Finding darkness in the light
How Vera Rubin changed the Universe.
“Science progresses best when observations force us to alter our preconceptions.” –Vera Rubin
Look out at the night sky, and what do you see? Stars: glittering points of light. Sure, we also have galaxies, the massive collections of stars in the night sky, of which our Milky Way is merely one. These shining cosmic beacons appear to be the largest, most massive structures we have that are bound together. Based on what we’ve seen nearby — where 99.8% of the mass of our Solar System is bound into our Sun — we’d expect that stars would dominate the Universe. In terms of light, they surely do.
But what about in terms of gravity? In our Solar System, the Sun dominates. So what about in individual galaxies? You’d likely expect stars to dominate as well. If we understand how stars work (and thanks to astronomy, we think we do), and we understand how gravity works (and thanks to Newton and Einstein, we think we do), then we ought to be able to predict how quickly the stars in galaxies rotate around the center. If a galaxy is face-on to us, where we can see the entire spiral, we’d have to wait hundreds of thousands of years to be able to detect and measure significant changes in the positions of most of these stars. But if a galaxy were tilted, or edge-on to us, there’d be a trick we could use.
As a galaxy rotates, the stars move around its core. If it’s edge-on to us, then on one side, the galaxy rotates “towards” us, while the other side rotates “away from” us. The faster the galaxy rotates, the faster the “towards” and “away” motions are. If the rotations are fast enough and your instruments are good enough, you can actually measure this effect. This was the incredible possibility that Vera Rubin began investigating. Thanks to advances in spectroscopy — the capability of breaking light up into individual wavelengths, detecting emission and absorption lines — Vera Rubin and Kent Ford started taking measurements of nearby galaxies in an attempt to measure their rotation speeds. But it wasn’t just the overall speeds that were important.
You see, in our Solar System, the planets revolve around the Sun at a particular speed. Mercury orbits the fastest at 48 km/s, followed by Venus at 35 km/s, Earth at 30 km/s and so on, all the way down to Neptune which orbits at a paltry 5.4 km/s.
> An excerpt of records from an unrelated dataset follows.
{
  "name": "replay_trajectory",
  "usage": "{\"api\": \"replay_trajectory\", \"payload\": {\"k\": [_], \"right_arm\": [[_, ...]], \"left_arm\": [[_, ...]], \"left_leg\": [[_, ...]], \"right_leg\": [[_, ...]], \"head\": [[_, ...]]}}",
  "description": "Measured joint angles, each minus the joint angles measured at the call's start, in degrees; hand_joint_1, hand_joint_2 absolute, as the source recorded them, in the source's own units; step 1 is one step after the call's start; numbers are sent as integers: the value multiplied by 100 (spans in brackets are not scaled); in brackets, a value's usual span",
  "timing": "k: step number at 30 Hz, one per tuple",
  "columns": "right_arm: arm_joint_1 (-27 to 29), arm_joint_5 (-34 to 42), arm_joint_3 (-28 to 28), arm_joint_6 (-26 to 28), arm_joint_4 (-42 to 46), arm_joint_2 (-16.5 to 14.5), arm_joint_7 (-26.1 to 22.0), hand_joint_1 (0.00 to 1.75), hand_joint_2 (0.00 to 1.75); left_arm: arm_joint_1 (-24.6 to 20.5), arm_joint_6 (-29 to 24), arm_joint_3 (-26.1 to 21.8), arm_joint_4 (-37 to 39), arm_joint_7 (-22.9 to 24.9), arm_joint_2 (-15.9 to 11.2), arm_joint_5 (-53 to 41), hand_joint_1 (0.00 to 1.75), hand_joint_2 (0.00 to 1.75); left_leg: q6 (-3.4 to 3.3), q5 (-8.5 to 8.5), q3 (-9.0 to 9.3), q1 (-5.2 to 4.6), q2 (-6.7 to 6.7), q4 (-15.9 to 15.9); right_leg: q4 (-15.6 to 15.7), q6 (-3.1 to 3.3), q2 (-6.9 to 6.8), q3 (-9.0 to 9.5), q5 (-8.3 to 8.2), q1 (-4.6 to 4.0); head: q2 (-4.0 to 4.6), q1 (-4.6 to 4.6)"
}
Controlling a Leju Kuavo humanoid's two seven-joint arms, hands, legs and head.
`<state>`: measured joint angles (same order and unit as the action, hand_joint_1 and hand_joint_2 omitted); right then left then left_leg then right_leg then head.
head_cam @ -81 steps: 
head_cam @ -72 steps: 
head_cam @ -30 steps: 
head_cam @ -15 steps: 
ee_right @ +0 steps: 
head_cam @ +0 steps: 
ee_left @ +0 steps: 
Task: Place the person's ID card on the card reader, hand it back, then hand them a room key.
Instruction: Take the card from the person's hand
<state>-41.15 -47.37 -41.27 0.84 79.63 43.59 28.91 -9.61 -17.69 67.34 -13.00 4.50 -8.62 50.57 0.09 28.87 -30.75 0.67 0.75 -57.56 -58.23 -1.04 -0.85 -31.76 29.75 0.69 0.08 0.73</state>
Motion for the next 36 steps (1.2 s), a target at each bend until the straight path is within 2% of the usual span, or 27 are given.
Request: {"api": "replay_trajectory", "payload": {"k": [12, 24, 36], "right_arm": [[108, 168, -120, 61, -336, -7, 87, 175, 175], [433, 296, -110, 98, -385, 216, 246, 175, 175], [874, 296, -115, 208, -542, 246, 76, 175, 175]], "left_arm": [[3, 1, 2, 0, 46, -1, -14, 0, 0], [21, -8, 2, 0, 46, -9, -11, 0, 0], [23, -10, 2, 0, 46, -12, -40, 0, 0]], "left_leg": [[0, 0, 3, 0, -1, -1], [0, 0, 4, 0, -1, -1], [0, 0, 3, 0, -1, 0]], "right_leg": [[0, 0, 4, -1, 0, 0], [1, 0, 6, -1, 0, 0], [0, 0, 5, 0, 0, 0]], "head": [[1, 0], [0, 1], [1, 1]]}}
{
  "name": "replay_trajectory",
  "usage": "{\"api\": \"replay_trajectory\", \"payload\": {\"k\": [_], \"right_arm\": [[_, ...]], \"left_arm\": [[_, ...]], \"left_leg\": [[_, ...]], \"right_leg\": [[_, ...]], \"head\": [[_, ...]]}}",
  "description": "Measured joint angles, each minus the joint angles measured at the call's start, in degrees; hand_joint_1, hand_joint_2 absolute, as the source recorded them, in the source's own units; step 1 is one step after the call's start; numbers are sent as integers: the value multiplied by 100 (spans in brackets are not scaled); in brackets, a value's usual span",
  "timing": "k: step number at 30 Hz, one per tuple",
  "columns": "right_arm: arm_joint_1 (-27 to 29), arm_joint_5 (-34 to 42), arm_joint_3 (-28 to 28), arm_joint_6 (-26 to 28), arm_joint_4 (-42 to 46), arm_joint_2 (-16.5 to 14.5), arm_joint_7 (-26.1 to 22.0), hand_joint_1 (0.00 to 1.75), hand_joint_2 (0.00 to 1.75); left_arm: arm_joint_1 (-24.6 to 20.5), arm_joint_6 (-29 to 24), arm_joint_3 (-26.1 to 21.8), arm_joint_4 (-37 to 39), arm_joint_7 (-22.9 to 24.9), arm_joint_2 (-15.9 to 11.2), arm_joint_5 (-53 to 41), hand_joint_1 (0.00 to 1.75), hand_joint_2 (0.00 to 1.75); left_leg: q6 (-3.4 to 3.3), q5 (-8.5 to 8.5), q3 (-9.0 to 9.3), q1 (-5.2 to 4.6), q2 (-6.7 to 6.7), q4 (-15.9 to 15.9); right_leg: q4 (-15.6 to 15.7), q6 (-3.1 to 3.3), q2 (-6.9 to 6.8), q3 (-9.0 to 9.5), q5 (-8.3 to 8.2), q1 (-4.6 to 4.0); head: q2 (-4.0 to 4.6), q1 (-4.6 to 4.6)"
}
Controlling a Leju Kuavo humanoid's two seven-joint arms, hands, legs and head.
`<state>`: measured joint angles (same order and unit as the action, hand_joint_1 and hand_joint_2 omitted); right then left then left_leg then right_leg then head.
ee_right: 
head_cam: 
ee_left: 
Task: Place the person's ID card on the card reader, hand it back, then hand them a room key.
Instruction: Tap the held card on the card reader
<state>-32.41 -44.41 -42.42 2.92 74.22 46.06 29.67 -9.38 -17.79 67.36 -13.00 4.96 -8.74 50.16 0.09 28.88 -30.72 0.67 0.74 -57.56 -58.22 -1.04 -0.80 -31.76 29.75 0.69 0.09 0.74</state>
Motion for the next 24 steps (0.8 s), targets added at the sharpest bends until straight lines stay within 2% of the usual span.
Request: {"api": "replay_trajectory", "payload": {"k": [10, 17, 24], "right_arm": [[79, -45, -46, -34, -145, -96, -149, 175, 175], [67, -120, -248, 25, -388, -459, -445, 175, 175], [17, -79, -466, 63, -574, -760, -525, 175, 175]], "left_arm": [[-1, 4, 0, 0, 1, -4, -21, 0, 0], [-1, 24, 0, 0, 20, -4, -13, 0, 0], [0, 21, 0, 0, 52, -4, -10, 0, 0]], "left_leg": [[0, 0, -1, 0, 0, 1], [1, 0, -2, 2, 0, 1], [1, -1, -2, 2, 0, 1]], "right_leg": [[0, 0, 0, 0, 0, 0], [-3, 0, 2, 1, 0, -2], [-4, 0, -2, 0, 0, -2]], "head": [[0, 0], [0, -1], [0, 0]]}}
The reason for this is twofold: the orbital speed depends on how much mass is interior to a planet’s orbit and how far away the planet is from the Solar System’s center-of-mass. Galactic dynamics aren’t much different, except that there are many masses contributing throughout, as the stars are found not just in a concentration at the center, but spread all throughout. Based on the masses we can see, we’d expect the central stars would rotate slowly, would increase in speed as you moved out towards the edges for a little while and then drop down to a lower value as you moved to the outskirts. But that’s not what Rubin saw at all.
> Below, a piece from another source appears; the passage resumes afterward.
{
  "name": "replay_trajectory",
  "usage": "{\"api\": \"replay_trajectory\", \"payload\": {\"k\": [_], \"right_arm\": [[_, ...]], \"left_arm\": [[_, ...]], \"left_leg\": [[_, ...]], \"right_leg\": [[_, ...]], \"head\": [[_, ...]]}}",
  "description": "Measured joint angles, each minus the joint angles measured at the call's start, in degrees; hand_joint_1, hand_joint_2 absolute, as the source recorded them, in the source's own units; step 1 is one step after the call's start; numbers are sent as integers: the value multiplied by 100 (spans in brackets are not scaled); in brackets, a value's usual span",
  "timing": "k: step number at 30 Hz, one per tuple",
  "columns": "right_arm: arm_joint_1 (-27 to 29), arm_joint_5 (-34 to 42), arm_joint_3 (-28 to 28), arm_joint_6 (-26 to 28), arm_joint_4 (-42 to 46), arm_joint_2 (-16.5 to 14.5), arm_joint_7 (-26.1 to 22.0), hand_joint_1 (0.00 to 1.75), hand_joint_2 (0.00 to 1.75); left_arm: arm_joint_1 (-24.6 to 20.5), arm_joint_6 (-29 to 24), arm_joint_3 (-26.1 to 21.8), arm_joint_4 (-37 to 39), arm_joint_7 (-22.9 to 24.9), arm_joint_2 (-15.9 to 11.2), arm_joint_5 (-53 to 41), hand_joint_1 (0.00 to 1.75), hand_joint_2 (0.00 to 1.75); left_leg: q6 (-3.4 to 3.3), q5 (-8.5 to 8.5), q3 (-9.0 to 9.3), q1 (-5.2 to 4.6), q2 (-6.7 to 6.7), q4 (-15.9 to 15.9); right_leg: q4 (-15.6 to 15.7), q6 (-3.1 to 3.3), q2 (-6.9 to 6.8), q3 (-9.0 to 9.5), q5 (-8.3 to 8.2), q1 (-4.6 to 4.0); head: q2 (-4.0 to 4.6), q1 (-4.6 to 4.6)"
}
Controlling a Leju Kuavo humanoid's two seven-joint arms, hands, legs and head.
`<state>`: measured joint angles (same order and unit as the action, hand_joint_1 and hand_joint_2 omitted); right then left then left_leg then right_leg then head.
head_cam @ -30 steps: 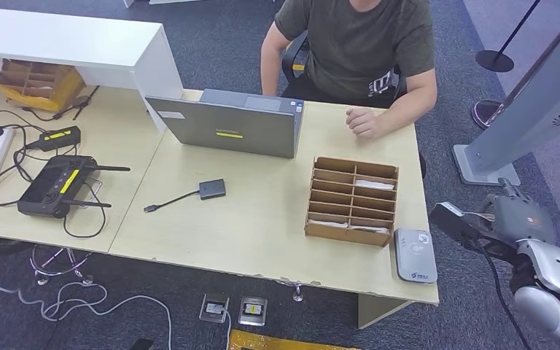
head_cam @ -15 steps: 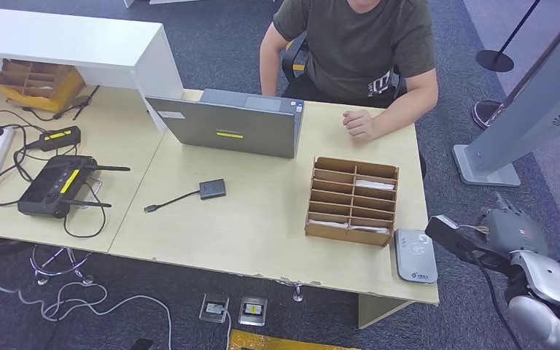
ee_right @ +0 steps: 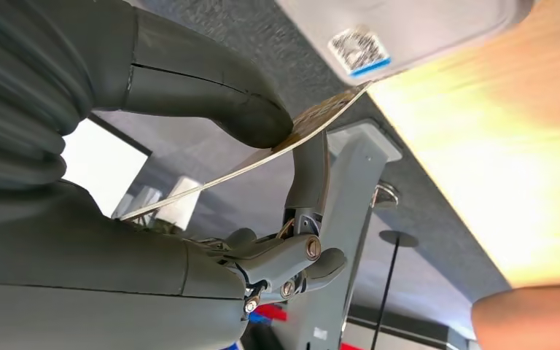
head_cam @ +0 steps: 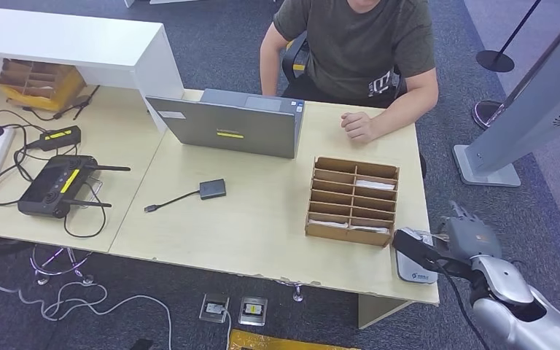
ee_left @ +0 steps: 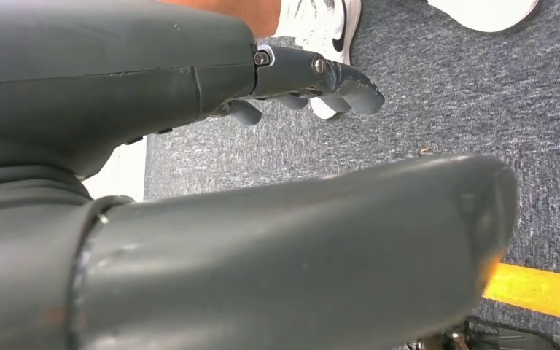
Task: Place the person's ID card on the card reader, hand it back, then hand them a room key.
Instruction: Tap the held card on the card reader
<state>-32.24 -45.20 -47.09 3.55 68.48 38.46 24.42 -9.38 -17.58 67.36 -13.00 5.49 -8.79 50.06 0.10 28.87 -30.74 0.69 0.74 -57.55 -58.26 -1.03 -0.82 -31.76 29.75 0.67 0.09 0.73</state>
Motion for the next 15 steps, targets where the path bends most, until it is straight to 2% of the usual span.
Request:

Instead, the speeds rose rapidly, but then leveled off. As you moved farther away from a galaxy’s core, the stars’ rotation speeds didn’t drop, but rather leveled off to a constant value. The rotation curves, unexpectedly, were flat. Rubin’s work began in the Andromeda galaxy, our closest large, galactic neighbor, but quickly was extended to dozens of galaxies, which all showed the same effects. Today, that number is in the thousands, and our multiwavelength, advanced surveys have shown that it can’t be missing atoms, ions, plasmas, gas, dust, planets or asteroids that account for the mass. Either something is screwy with the laws of gravity on galactic (and larger) scales, or there’s some type of unseen mass in the Universe.
The latter explanation is known today as dark matter. While there were hints of it in the 1930s — observations of individual galaxies within clusters showed they were moving too fast for the stellar masses they displayed — Rubin’s evidence was far stronger and more robust. Since that time, large-scale structure formation, the fluctuations in the cosmic microwave background and many other astronomical indicators point to the existence of dark matter. Many experiments were created to (so far, fruitlessly) search for the particle that might be behind it. And although we’re still seeking the holy grail of dark matter, a direct detection, it’s now a vital component of modern cosmology, astrophysics and theoretical physics.
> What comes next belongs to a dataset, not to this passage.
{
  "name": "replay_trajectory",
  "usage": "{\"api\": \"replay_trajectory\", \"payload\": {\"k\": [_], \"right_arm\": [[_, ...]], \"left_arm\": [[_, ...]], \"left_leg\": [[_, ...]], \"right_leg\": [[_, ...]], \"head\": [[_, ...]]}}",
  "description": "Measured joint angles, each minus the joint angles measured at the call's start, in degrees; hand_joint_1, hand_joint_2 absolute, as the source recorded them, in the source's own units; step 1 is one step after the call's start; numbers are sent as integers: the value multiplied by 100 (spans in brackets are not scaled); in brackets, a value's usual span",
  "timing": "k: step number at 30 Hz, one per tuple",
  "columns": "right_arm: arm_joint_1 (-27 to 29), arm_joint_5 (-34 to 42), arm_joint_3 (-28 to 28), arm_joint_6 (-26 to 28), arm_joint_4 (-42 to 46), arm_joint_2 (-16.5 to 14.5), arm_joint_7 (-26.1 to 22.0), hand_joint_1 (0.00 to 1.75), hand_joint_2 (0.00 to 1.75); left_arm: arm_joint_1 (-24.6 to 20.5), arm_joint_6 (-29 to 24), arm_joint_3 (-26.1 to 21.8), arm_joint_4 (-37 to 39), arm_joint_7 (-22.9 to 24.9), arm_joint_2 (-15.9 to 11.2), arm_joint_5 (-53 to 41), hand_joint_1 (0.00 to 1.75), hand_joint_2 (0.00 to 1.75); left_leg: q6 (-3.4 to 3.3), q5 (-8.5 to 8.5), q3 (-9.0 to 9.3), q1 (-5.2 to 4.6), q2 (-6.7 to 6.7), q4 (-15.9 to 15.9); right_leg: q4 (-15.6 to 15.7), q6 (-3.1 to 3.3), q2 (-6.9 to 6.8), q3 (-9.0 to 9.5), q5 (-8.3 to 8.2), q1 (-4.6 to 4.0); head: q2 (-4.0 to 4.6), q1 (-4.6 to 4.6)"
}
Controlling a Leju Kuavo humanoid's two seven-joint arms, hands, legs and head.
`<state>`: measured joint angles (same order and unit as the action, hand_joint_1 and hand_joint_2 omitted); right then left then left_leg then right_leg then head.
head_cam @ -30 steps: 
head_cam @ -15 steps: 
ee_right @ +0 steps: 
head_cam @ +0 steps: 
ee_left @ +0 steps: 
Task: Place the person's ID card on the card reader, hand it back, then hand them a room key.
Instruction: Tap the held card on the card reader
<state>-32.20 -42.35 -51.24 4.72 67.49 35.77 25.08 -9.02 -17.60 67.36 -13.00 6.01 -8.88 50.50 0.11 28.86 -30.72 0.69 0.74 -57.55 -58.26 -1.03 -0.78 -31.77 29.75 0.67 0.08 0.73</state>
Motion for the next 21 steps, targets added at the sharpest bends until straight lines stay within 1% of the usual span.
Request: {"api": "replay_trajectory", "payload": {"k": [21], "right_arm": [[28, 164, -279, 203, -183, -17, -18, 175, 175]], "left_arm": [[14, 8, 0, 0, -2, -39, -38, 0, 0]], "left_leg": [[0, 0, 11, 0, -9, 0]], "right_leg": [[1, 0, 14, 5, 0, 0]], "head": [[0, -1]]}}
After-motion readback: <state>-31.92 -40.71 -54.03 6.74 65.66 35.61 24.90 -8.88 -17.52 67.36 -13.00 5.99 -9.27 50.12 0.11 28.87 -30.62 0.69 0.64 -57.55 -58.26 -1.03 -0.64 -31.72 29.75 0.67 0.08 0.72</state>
Rubin will go down in history alongside Lise Meitner, Chien-Shiung Wu and Henrietta Leavitt as physicists who undoubtedly changed our view of the natural Universe in an incredibly impactful way, yet were unjustly never awarded the Nobel Prize in Physics for their achievements. Rubin was as remarkable a human being and advocate for equality in the workplace as she was an astronomer.
My favorite story about her comes courtesy of Neta Bahcall, who tells of Rubin’s first observing run at Palomar Observatory, where there were no women’s restrooms.
She went to her room, she cut up paper into a skirt image, and she stuck it on the little person image on the door of the bathroom. She said, ‘There you go; now you have a ladies’ room.’
Vera Rubin passed away Sunday night, December 25th, at the age of 88. The mother of dark matter is now another inextinguishable shining star in humanity’s and science’s history.